::: RECORD EXCERPTS

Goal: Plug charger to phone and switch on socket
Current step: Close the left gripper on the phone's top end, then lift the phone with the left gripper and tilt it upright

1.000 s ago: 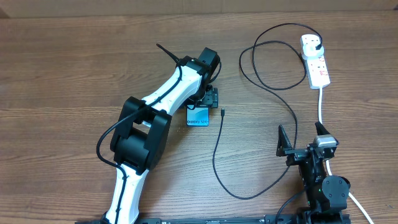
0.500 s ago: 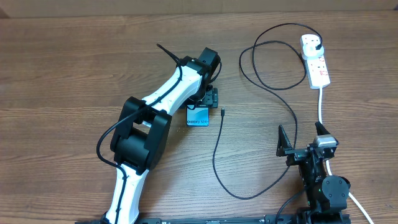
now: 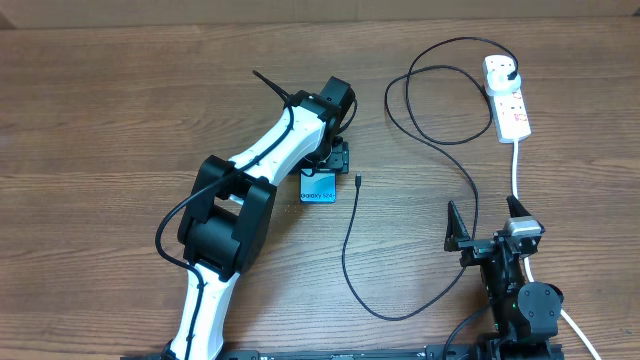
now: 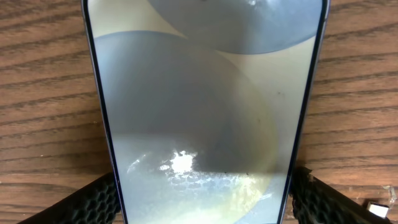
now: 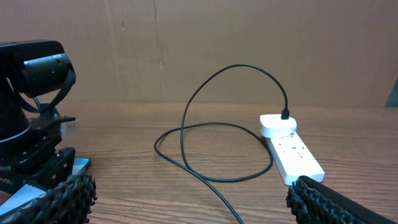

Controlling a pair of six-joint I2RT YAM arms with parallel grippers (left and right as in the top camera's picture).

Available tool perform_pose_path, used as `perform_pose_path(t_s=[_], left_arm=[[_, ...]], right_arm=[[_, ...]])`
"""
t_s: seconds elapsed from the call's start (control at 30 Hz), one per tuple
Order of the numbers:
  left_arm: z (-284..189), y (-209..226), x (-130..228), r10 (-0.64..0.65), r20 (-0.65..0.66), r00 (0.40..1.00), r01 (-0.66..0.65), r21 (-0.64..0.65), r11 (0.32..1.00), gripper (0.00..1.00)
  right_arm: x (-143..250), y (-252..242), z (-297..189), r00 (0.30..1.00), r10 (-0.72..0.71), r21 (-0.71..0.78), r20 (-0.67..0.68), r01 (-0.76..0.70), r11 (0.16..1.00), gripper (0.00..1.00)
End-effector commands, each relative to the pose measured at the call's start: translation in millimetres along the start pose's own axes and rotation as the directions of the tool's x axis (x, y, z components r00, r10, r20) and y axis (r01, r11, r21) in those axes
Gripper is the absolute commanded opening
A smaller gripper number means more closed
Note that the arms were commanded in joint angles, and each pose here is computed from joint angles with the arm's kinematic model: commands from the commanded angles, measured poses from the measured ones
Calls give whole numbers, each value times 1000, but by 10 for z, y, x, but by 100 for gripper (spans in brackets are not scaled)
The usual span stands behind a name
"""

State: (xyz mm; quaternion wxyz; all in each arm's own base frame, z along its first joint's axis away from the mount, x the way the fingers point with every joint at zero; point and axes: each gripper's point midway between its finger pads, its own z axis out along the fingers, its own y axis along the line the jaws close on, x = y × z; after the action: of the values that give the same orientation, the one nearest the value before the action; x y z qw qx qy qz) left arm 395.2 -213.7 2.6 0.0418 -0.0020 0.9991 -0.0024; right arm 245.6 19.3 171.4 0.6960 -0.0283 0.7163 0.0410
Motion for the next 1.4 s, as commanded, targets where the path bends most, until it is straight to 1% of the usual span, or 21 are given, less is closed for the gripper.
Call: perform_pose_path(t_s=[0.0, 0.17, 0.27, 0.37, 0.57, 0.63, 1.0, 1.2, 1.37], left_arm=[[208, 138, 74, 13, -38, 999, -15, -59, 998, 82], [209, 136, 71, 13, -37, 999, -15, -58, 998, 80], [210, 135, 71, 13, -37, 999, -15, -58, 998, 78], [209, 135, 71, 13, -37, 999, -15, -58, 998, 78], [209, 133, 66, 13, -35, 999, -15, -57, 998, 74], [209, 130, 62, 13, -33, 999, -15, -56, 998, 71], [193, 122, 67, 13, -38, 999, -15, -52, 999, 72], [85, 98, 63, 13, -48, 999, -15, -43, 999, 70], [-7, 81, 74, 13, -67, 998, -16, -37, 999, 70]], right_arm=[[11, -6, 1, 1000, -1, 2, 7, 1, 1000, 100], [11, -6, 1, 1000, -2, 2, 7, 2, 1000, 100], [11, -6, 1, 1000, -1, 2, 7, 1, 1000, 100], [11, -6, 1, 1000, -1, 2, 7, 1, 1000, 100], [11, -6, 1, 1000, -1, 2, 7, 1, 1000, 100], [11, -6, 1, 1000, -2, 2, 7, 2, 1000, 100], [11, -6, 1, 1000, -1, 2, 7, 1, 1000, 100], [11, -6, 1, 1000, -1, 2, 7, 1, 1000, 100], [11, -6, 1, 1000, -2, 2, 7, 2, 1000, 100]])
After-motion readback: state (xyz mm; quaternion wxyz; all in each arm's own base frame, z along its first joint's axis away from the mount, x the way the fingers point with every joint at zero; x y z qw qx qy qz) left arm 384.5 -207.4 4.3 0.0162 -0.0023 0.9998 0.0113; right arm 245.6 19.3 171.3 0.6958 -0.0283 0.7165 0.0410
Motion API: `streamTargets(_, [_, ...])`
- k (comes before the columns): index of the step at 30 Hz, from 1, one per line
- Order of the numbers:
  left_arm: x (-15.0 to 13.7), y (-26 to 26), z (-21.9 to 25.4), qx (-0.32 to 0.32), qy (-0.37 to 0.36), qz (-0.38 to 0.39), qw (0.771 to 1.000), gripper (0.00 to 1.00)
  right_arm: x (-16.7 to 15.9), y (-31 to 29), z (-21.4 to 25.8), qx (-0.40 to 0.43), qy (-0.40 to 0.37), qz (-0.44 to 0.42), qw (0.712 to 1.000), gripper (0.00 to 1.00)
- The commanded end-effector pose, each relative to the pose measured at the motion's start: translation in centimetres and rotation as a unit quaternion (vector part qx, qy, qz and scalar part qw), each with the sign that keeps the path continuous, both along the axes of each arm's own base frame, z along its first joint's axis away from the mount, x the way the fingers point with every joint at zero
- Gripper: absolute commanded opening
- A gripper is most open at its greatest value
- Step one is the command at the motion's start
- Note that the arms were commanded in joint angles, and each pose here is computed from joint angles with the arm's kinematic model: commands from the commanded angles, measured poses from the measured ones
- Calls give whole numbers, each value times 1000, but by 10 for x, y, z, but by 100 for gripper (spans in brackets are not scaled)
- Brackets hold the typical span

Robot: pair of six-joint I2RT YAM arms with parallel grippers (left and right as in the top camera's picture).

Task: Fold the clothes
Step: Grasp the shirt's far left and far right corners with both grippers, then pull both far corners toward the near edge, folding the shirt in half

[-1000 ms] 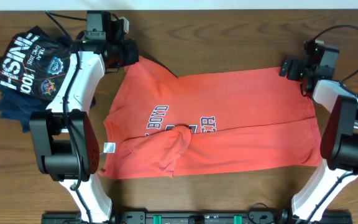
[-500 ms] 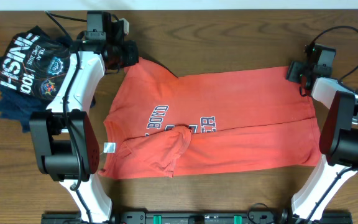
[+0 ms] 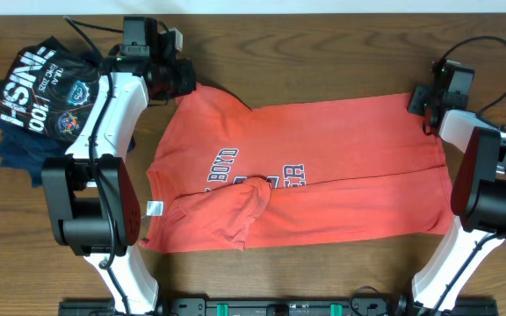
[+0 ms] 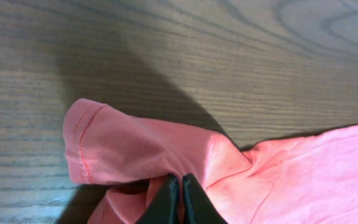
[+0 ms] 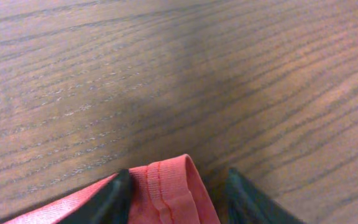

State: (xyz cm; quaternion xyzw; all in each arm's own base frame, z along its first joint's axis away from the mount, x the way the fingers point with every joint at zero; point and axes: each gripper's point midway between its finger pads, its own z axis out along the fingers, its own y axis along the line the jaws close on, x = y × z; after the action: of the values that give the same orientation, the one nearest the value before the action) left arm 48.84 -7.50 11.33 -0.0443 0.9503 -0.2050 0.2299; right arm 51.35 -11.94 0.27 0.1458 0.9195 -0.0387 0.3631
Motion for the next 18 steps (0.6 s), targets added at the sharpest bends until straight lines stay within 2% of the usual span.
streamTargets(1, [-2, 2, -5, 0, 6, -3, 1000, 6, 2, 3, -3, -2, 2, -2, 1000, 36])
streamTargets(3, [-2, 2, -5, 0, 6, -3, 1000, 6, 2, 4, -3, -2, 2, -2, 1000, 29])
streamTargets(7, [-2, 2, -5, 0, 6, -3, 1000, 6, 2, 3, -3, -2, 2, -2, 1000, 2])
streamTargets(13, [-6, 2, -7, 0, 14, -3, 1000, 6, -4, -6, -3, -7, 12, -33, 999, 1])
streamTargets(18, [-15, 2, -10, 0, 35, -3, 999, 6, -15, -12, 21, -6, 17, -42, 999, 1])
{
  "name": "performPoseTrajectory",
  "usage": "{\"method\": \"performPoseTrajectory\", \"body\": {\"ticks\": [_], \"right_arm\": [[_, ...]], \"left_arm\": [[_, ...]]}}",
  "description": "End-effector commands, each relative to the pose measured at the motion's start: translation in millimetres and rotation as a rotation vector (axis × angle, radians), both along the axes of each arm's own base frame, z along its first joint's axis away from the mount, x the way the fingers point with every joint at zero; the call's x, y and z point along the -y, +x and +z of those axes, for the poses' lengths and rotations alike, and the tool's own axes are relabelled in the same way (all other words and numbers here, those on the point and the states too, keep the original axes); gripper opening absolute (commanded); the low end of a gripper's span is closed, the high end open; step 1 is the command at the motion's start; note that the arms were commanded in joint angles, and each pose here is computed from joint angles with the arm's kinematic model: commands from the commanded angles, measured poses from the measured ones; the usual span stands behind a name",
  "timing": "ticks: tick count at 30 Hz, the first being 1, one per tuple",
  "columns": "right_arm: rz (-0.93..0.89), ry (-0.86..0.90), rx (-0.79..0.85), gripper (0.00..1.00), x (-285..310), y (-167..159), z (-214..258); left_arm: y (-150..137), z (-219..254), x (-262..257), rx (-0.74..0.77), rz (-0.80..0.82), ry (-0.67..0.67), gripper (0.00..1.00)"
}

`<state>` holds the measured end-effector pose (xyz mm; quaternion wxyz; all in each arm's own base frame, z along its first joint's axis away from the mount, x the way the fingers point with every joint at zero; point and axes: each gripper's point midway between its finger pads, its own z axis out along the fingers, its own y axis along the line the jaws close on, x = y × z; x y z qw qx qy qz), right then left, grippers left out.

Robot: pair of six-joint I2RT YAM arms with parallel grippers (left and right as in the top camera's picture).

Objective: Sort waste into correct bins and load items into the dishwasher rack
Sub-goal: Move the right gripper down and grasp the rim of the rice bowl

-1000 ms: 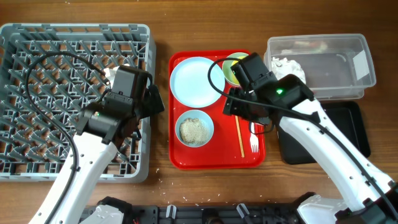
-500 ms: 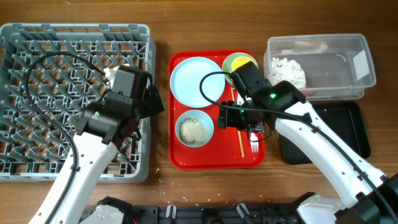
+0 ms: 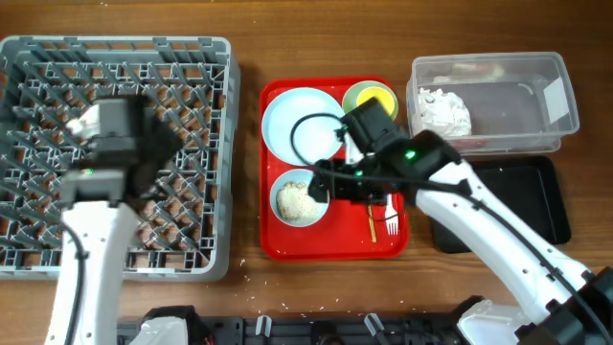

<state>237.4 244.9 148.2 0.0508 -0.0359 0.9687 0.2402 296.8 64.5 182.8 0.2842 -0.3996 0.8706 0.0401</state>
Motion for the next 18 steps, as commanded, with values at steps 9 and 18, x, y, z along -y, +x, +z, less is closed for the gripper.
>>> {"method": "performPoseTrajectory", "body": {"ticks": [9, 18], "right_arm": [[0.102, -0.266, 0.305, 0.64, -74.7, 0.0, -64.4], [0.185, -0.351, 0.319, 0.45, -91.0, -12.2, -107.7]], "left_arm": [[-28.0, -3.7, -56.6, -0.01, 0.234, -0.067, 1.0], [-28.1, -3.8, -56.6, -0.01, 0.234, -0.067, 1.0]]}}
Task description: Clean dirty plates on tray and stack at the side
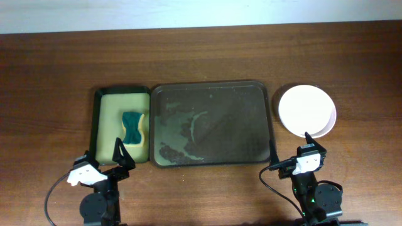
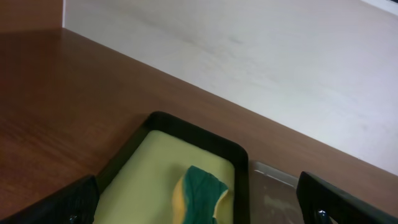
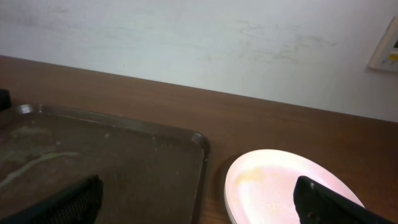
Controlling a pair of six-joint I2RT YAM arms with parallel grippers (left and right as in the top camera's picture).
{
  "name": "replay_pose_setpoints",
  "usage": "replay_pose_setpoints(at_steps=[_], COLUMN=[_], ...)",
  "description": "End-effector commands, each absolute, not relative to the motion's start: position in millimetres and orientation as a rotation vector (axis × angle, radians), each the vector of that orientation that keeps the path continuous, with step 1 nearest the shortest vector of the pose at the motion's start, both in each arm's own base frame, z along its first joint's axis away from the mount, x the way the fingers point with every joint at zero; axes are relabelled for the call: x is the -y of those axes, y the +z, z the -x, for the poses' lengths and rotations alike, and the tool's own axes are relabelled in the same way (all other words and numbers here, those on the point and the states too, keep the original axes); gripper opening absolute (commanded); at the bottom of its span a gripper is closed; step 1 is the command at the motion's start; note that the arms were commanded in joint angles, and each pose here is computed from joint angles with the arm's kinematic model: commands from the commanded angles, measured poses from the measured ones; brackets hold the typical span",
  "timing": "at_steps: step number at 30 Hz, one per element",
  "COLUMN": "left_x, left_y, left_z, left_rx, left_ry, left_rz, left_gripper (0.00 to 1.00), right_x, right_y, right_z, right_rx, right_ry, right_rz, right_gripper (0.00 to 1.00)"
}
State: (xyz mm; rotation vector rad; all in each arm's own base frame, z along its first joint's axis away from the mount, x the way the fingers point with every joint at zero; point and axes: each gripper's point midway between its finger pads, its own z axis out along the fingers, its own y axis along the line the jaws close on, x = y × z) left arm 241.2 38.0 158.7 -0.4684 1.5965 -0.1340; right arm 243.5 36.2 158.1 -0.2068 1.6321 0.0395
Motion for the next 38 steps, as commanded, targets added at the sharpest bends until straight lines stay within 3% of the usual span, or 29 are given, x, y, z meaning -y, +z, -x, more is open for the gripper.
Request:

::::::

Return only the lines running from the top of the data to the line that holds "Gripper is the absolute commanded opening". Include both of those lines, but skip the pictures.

Goal: Plug charger to phone and switch on socket
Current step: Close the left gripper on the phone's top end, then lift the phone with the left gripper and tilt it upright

1.000 s ago: 
0.500 s ago: 
now: 
now: 
now: 

Controlling a pair of six-joint I2RT YAM arms with parallel grippers (left and right as in the top camera's picture).

Available tool perform_pose_path, used as `perform_pose_path(t_s=[_], left_arm=[[_, ...]], right_arm=[[_, ...]])`
"""
t_s: seconds elapsed from the call's start (control at 30 Hz), one per tuple
Order of the numbers:
  left_arm: z (-284..189), y (-209..226), x (-130..228), r10 (-0.64..0.65), r20 (-0.65..0.66), r00 (0.40..1.00), r01 (-0.66..0.65), r21 (-0.64..0.65), r11 (0.32..1.00), gripper (0.00..1.00)
  right_arm: x (-143..250), y (-252..242), z (-297..189), r00 (0.30..1.00), r10 (-0.72..0.71), r21 (-0.71..0.78), r20 (-0.67..0.68), r01 (-0.76..0.70), r11 (0.16..1.00), gripper (0.00..1.00)
End-effector commands, each relative to the pose measured at the call's start: translation in millimetres along the start pose's own axes and rotation as the directions of the tool's x axis (x, y, z components r00, r10, r20) and y axis (r01, r11, r21) in those axes
Gripper is the absolute commanded opening

This output requires nothing more.